Publié le 17 Feb 2012 - 12:38
LA CHRONIQUE DE MAGUM KËR

Élection : moins dix jours…

Sauf catastrophe imminente, les Sénégalais iront aux urnes dans dix jours pour la dixième fois depuis l’indépendance afin de désigner un président de la République. Dans les démocraties avancées, ce poste est dévolu pour un mandat déterminé à un postulant qui s’attache dans sa quête du pouvoir à cultiver le profil du citoyen ordinaire. Sous nos tropiques, ce candidat est un démiurge sauveur qui aspire à refonder la nation, redresser les torts antérieurs, combler les citoyens de faveurs et inonder le pays de bonheur. Une fois installé, il s’incruste. Notre tradition présidentielle reste à ce jour : Senghor 20 ans, Abdou Diouf 20 ans, Wade 12 ans, et plus ?

 

Senghor vieilli dans la fonction, n’a pas repris à son compte le pari d’inamovibilité de Sékou Touré défiant les complots, ni d’Houphouët-Boigny soutenant qu’un chef traditionnel meurt au pouvoir. La houle avait emporté les autres alentours. Tout près, Modibo Keïta, prévenu, n’avait pas levé le petit doigt, ni la milice populaire sur les membres d’un Comité militaire qui évitaient son regard. Ould Daddah eut juste le temps de finir sa prière du matin. Luis Cabral, le fier guérillero ne vit pas venir Nino Vieira alors que Senghor, en bon fonctionnaire, mijotait sa retraite et son coup de Jarnac.

 

De longue main, il avait organisé une succession autoritaire pour installer son dauphin Abdou Diouf.

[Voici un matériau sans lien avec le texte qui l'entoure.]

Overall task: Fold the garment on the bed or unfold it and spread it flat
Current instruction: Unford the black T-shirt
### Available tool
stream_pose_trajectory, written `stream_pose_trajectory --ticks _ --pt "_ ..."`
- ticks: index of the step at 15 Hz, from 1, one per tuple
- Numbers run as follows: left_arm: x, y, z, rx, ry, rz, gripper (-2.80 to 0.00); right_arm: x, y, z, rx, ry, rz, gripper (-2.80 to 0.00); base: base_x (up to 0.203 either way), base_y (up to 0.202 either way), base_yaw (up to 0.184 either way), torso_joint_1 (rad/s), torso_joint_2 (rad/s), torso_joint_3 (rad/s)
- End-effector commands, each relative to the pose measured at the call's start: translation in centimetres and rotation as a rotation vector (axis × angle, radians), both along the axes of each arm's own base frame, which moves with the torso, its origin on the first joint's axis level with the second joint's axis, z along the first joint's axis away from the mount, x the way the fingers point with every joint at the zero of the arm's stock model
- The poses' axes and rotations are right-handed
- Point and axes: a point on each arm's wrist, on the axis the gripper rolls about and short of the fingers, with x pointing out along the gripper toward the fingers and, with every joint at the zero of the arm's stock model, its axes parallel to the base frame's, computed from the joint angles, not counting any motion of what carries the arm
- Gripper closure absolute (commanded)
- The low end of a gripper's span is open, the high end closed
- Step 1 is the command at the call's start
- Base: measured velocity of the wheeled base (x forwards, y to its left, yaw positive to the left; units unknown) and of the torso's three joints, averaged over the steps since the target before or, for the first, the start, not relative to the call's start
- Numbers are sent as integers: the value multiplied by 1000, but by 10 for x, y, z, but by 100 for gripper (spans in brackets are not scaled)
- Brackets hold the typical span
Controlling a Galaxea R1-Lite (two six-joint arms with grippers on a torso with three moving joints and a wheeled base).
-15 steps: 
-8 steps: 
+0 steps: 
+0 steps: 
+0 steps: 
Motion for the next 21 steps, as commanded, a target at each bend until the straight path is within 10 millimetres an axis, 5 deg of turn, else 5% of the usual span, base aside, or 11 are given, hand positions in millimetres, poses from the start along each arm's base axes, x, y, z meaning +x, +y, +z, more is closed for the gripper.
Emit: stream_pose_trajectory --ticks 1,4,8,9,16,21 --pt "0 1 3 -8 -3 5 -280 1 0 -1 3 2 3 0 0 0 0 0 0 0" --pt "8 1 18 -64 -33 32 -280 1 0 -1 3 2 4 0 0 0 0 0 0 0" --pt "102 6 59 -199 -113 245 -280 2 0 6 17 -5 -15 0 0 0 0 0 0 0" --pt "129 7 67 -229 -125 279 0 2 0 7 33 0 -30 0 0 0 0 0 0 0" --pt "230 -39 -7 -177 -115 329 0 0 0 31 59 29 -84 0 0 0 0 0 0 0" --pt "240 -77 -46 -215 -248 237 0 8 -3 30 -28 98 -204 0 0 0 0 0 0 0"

Lequel, moins habile ou défavorisé par le contexte, a manqué d’un cheveu de récidiver en faveur d’Ousmane Tanor Dieng, après avoir neutralisé ses rivaux dans le Parti socialiste. La chute fut dure pour eux deux. L’alternance vit le président Wade s’installer, pour deux mandats promettait-il, dans une Constitution dont le Pr. Amsatou Sow Sidibé a flétri, non sans raison, les conditions de sa rédaction. Elle est devenue pour cela un nœud gordien que le Conseil constitutionnel n’a pas réussi à dénouer à la satisfaction de tout le monde.

 

Ce nœud gordien sera-t-il tranché à l’épée par un nouvel Alexandre ? Le chaud prélude à la campagne électorale promettait de tumultueuses obstructions vite démenties. Celle-ci bat son plein et à dix jours, la question de savoir qui l’emportera s’articule toujours sous l’alternative d’un scrutin démocratique ou d’une issue subversive. Seul le rapport des forces sur le terrain entre le pouvoir, les organisations politiques et de ladite société civile, engagés de part et d’autre de cette alternative, tranchera : mercredi, les forces de l’ordre wadien ont pu filtrer les manifestants, contenir les extrémistes et laisser circuler les candidats qui se sont prévalus de cette qualité. Pas un mot cependant pour les candidats Ndour, Sarr, et Keinde. Le Conseil constitutionnel a eu raison d’eux ou sur eux ?

 

Rien ne laisse supposer que l’épreuve de force puisse être favorable à l’opposition dès lors que les forces de sécurité n’ont pas d’états d’âme. Et que les appels du pied à la soi-disant communauté internationale et à la Cour pénale internationale (CPI) confèrent à ses auteurs une compromettante posture qu’accentue la décision anticipée de Macky Sall de fermer l’ambassade de Cuba, la fière île à laquelle, seuls les analphabètes politiques l’ignorent, nous devons la libération de la plupart des colonies portugaises, puis de la Namibie, ainsi que le démantèlement de l’apartheid et par conséquent la libération de Nelson Mandela, le héros fétiche des démocrates larmoyants.

 

Sa perte de prestige, le président sénégalais le doit en grande partie à son instrumentalisation de la soi-disant communauté internationale contre le colonel Kadhafi. Son principal atout en matière de relations internationales reste les retombées visibles sur l’équipement, le transfert technologique et les infrastructures de sa coopération avec la Chine populaire et les pays du Sud. Le mimétisme de l’American way of life est lisible dans le discours de deux autres candidats de l’ex-mouvance libérale qui devraient peser les enjeux pour le peuple d’un retour au leadership timoré et veule qui acheta longtemps des bus français au prix fort alors que les Allemands offraient un meilleur rapport qualité/prix.